As research demonstrates an association between both principal leadership and the instructional climate of the school and student achievement (Branch et al., 2012; Bryk, Bender Sebring, Allensworth, Luppescu, & Easton, 2010; Coelli & Green, 2012; Goddard et al., 2001; Grissom et al., 2012; Robinson et al., 2008; Waters et al., 2003), improvements in both leadership practices and reductions in staff turnover are hypothesized to lead to increases in student achievement. Similarly, numerous studies have demonstrated a negative association between both principal turnover and teacher turnover and student achievement (Béteille et al., 2012; Miller, 2013; Ronfeldt, Loeb, & Wyckoff, 2013; Weinstein, Schwartz, Jacobowitz, Ely, & Landon, 2009).
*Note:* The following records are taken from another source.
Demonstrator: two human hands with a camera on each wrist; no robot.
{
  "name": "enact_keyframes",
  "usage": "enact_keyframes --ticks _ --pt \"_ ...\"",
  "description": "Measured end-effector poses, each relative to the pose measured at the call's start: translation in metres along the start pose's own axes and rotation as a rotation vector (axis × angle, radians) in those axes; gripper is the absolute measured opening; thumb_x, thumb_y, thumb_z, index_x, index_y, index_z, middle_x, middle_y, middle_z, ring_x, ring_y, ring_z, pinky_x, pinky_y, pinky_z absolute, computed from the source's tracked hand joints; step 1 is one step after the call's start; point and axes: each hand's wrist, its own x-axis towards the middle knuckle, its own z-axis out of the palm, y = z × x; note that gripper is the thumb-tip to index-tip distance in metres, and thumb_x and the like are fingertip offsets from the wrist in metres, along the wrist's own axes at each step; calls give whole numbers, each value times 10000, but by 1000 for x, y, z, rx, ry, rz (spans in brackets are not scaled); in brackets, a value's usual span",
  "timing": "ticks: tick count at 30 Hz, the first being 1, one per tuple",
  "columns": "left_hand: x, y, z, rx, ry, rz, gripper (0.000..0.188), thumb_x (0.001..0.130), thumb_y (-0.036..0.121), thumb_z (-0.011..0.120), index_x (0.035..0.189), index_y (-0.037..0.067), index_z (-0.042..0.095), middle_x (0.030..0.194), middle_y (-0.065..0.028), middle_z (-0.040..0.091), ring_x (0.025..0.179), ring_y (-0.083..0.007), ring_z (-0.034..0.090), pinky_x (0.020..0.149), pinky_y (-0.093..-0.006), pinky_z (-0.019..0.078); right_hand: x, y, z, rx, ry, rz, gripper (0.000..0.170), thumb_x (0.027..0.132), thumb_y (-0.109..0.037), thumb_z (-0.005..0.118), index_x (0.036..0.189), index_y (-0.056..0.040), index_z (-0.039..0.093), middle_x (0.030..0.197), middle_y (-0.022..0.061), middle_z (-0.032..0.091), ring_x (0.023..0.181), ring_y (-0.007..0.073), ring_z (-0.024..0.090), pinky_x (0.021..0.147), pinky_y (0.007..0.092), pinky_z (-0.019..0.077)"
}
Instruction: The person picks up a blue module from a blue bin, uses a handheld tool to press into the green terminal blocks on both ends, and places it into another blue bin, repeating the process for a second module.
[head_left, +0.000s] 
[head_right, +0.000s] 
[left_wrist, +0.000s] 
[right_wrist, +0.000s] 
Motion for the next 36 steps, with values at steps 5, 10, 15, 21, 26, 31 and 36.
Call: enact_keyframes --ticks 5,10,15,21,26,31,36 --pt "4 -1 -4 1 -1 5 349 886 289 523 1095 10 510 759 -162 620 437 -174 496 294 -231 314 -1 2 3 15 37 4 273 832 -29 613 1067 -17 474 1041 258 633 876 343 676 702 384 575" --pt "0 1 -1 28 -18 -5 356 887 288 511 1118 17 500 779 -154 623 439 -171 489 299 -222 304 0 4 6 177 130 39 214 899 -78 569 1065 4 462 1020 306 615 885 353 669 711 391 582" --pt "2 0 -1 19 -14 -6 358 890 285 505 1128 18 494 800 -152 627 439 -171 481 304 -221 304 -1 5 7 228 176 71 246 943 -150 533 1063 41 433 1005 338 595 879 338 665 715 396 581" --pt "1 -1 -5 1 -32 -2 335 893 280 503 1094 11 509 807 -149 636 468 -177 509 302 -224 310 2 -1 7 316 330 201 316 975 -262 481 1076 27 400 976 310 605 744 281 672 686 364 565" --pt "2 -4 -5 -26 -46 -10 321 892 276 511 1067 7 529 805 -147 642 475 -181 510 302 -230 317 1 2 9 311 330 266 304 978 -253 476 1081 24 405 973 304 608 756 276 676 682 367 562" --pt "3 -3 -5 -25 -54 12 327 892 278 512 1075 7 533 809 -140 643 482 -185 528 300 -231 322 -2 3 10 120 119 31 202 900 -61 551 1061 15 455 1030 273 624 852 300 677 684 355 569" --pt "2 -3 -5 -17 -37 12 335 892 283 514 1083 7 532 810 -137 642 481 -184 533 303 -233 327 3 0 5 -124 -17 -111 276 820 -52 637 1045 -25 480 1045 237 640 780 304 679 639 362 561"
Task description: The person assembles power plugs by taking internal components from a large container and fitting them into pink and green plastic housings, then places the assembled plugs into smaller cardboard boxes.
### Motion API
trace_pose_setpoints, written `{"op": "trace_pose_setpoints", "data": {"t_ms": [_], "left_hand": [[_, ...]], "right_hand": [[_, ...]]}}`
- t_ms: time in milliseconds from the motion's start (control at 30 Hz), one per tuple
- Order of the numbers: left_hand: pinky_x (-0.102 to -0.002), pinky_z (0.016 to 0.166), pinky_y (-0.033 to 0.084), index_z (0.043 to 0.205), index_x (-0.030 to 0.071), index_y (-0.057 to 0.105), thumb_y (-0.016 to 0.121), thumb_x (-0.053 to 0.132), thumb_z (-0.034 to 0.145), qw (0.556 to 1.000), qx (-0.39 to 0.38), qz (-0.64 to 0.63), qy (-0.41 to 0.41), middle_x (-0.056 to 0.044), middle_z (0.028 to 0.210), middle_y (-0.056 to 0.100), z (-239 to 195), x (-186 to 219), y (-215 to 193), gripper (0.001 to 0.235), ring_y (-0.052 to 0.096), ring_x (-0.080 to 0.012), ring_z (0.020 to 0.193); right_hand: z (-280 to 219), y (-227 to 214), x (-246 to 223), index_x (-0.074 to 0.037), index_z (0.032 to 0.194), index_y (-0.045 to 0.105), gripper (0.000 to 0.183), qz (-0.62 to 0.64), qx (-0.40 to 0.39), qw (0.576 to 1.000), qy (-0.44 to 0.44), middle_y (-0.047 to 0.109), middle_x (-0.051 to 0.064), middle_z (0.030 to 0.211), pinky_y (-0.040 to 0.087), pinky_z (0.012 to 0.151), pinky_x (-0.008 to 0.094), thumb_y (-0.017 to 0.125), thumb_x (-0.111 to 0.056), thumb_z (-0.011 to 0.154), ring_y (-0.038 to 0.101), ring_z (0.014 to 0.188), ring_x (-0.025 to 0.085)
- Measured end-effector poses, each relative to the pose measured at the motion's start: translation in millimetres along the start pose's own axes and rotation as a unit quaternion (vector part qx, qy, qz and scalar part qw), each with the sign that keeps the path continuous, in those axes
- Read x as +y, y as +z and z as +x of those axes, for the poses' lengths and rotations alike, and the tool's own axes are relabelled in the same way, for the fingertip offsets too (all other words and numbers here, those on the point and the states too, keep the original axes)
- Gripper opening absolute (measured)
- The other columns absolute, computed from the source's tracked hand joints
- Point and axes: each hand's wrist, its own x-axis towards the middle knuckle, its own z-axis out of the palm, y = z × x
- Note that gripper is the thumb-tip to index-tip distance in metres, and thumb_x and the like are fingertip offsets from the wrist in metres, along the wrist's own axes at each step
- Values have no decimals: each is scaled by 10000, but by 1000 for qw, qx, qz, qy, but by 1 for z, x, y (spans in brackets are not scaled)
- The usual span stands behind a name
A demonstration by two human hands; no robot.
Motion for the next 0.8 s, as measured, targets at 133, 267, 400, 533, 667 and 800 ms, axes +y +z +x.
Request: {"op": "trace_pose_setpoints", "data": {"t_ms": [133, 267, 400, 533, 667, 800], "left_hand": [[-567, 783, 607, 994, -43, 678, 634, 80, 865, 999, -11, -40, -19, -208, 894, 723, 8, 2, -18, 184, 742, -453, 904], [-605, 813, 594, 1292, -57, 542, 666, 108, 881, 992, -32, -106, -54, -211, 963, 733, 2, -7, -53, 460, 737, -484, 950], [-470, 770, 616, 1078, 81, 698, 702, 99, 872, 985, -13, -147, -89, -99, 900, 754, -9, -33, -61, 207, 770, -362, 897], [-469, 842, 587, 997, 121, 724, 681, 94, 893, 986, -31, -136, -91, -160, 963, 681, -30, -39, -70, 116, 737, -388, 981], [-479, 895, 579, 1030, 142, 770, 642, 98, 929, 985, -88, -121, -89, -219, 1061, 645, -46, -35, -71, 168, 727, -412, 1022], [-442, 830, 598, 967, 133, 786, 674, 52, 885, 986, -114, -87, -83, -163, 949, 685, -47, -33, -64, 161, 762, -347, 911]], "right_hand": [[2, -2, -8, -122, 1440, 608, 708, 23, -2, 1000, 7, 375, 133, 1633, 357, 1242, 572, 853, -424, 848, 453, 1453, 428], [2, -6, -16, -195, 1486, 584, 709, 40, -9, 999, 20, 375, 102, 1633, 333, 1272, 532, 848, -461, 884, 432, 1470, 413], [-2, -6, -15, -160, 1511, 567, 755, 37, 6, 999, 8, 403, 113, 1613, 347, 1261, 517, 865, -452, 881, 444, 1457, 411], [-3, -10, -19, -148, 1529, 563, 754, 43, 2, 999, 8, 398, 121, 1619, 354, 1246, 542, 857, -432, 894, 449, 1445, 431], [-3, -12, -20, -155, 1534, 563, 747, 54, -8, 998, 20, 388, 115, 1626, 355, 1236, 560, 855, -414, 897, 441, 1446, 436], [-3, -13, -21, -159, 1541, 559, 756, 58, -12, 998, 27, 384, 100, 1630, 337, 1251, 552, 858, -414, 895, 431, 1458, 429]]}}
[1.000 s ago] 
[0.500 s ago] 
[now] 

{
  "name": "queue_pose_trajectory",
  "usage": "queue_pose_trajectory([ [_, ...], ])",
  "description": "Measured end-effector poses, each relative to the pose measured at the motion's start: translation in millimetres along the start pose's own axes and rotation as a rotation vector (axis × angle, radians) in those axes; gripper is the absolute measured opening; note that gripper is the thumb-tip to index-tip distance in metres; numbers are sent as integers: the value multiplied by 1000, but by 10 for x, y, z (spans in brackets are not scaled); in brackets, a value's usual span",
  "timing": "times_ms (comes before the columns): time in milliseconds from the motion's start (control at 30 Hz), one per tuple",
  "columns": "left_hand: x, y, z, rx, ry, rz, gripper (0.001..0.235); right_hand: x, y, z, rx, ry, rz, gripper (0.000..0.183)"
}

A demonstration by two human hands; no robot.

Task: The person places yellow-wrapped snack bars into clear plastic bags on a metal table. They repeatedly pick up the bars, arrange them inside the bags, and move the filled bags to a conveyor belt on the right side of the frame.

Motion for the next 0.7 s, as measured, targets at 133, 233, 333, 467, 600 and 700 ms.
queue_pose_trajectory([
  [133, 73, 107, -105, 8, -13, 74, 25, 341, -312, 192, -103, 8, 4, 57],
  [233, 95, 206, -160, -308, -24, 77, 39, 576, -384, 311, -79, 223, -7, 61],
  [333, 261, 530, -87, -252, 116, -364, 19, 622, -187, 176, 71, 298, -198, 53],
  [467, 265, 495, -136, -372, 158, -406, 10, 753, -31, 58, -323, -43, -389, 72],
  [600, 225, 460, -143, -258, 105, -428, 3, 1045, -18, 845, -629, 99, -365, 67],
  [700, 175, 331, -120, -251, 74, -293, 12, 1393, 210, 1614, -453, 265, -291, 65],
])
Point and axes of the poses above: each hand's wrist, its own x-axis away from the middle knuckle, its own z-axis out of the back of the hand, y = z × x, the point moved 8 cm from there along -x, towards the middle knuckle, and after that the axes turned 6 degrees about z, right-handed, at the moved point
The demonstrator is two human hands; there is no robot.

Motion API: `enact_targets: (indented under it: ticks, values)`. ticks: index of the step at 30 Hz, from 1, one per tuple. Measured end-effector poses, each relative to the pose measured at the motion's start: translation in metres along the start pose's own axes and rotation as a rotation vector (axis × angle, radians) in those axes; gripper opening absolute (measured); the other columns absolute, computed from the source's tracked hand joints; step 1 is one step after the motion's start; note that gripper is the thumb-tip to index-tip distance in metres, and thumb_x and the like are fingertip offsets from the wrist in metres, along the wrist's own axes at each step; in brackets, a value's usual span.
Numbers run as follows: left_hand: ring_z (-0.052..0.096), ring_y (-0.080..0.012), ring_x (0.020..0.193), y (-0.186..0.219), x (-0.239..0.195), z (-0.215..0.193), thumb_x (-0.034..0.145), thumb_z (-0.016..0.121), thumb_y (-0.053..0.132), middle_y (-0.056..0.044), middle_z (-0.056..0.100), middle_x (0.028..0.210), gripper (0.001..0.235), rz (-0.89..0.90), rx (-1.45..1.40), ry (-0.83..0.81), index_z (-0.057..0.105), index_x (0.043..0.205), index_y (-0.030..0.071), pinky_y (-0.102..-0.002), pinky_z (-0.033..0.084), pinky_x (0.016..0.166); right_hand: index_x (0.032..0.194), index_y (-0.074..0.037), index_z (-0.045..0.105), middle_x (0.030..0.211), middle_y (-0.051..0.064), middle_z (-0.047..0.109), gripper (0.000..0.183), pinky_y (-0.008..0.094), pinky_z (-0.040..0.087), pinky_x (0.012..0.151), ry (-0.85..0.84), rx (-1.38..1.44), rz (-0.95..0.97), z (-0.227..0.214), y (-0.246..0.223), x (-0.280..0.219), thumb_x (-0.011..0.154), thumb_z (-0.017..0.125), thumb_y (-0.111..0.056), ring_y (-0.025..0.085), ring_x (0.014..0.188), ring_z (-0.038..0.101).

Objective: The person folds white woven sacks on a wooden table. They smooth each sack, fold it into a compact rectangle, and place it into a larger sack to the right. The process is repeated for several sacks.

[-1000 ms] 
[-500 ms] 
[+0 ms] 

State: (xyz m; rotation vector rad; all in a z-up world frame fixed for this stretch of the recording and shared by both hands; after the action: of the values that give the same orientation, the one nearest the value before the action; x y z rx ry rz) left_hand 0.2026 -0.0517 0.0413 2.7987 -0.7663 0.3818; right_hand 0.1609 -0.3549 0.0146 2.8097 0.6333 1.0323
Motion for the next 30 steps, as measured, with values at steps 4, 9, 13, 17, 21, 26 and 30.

Based on this causal model and our review of the literature, we identified the following research questions that our study design would allow us to address causally:
Method
We begin by describing how the study was designed to test the research questions outlined above. Following that, we describe our sample, discuss attrition analysis, and present our approach to data collection and analysis of psychometric properties for survey measures.
Study Design
To estimate the impact of the BLPD program, we recruited and then randomly assigned 126 schools, half to a treatment group in which the principals participated in the BLPD program, and half to a “business as usual” control group. Recruitment was conducted by contacting superintendents who then signed a letter of agreement allowing their principals to participate. Principals were then contacted and invited to participate in the program. Principals assigned to the BLPD program received the professional development free of charge. Principals in the control group received whatever professional development their district or the state already supplied during the study period and were offered the chance to participate in an abbreviated version of the program for free at the conclusion of the study.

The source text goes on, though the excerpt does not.